で、昼食のときに何を話してたかだけど、一つは彼のサービスseesmicの日本語ローカライズについて。どう思うかと意見を訊かれた。
NCCの中でも日本のウェブユーザの特性、みたいな話は出ていたので、(主に自分の顔を撮った)短いビデオをオープンにしてやりとりをするseesmicがそのまま受け入れられることはあるのか、という懸念があるようだった。僕自身も顔は出してないので、やはりデフォルトがオープンというよりは、プライベートに友人や家族間で使えるようなものがより多くの人に使われるだろう、とは言った。
ニコニコ動画の存在は意識しているようだった。実際に使ったようでは無さそうだけれど。ニコニコ動画の中にも、歌ったり踊ったり楽器を演奏したりという個人の表現が一大勢力であることは説明した。顔は隠している人もいるけれど、出している人もいるということ。
seesmicは11月に大幅なサイトリニューアルをおこなうそうで、現在そのための作業中ということだ。そのあと、12月に、英語以外の外国語としてフランス語と日本語へのローカライズを行なうとか。今でもメニューは仏語日本語選べるのだけれど。
その他いろいろな話をしたが(Googleの最近のプライバシー関連のトラブルの話とか)、たいへん刺激を受けた。12月のLe Web '08にぜひ来てよ、と言われたので、遠いけどなんとかしたいな。
2008年11月05日
The New Context Conference 2008
The New Context Conference 2008に参加中。
伊藤穣一氏がモデレータとして全体をまわし、面白いスピーカーが多数呼ばれている。。
初日は(デジタルガレージがずっと日本で何かしようとしている)LinkedInの社長のキーノートや、Kivaの創業者のパネルなど。

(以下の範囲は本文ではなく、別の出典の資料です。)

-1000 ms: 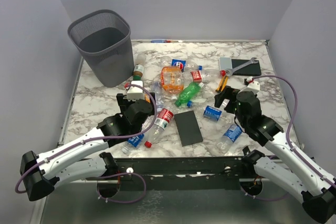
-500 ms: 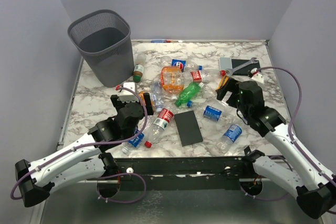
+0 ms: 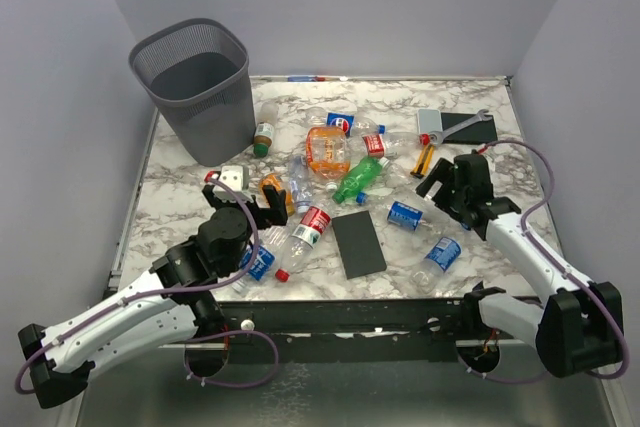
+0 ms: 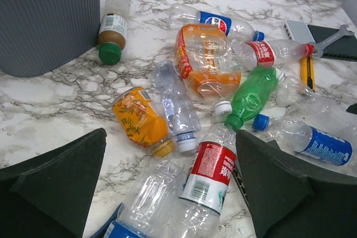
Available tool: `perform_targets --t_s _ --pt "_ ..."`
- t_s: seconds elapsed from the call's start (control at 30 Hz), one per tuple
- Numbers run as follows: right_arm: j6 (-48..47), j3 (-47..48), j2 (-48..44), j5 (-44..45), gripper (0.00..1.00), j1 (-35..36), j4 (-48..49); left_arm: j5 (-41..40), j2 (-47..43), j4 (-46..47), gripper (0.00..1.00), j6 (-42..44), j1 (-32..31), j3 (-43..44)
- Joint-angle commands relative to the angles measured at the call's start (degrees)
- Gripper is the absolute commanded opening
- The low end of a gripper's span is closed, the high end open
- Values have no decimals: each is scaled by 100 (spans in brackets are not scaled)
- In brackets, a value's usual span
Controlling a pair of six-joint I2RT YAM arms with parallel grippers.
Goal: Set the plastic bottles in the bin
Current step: Pick up the plastic bottle at the center of the board.
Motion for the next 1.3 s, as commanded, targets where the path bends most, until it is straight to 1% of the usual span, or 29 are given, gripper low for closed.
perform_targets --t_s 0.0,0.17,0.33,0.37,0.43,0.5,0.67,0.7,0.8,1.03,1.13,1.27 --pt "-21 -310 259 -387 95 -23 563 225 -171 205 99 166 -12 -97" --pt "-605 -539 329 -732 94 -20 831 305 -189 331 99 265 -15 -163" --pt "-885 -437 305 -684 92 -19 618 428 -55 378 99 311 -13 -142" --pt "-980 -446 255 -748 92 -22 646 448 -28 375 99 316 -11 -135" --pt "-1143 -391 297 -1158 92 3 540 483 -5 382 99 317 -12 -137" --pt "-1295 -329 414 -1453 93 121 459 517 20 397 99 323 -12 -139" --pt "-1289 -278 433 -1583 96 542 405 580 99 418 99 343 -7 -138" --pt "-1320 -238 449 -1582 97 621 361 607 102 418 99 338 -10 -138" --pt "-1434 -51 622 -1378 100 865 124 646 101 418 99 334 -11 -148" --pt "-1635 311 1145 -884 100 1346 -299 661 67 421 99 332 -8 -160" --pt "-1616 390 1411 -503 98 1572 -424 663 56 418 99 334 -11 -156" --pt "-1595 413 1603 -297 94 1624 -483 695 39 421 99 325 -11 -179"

最後のセッション「シリコンバレー in Tokyo」は、日本の特異性と、今後のオープンな変化がどう進むのかといった話。
LinkedInの人もパネラーに居たこともあって、「日本では実名は受け入れられないのか」という話が中心。
5万人に聞いた結果でも、日本では実名よりニックネームという人が圧倒的に多い。ビジネスならしょうがないがそれでも名前を出さずに済めばそれにこしたことはない。と。

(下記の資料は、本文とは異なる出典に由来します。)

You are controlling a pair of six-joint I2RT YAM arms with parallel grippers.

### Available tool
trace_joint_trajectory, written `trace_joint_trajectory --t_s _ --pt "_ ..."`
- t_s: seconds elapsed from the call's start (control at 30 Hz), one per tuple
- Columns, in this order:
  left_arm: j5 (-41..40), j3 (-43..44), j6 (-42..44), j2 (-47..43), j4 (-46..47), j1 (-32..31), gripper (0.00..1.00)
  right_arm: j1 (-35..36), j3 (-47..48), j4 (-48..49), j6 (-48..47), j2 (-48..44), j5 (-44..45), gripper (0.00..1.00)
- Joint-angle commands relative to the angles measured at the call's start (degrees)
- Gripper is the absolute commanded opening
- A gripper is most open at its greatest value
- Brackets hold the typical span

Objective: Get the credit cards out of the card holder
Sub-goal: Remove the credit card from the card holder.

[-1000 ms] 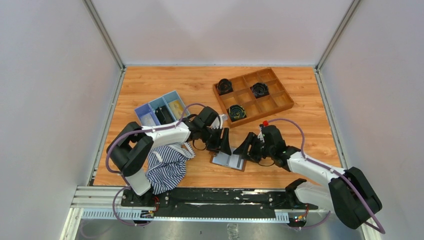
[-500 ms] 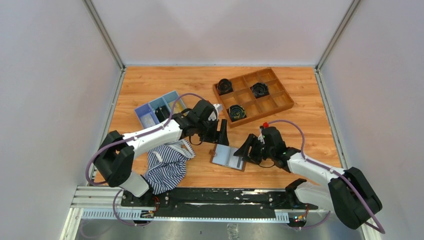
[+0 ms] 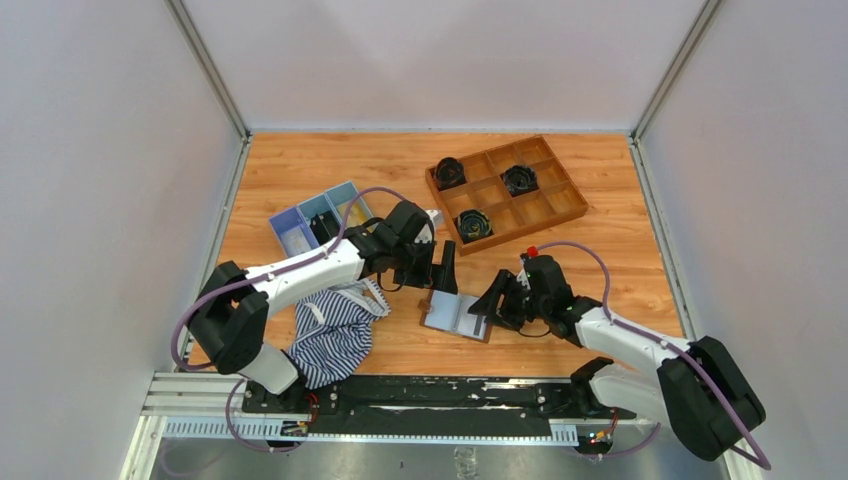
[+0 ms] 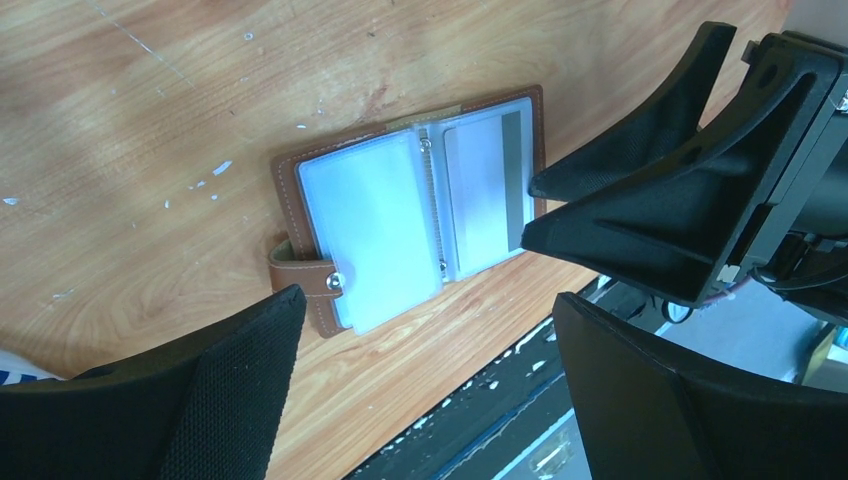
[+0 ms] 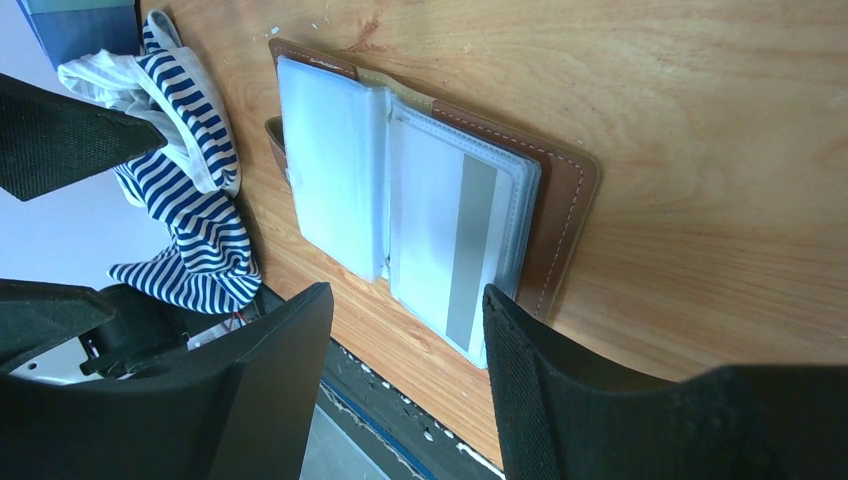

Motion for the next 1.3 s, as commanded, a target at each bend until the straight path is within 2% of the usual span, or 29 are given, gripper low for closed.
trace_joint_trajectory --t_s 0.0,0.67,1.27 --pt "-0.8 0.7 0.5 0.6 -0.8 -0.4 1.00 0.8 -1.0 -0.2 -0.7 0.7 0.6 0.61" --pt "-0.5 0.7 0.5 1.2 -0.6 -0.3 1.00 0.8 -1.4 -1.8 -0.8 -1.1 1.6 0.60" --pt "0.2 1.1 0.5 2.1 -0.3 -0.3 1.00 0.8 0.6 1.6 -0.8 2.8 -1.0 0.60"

LinkedInの副社長が、「日本人は名刺の交換を重視しますが、そこにニックネームは書かないですよね? つまり日本でも本名でリンクするのが当たり前なのです」と言ったのは、意表はつかれたかも。SNSで実名を使う理由にできるかどうかはわからないけど。相手に渡した名刺の情報がネットワーク的に転送されて広く閲覧されるわけでもないからね。ただ、相手を説得するために相手の土俵から材料を探すとかがさすがだなあと。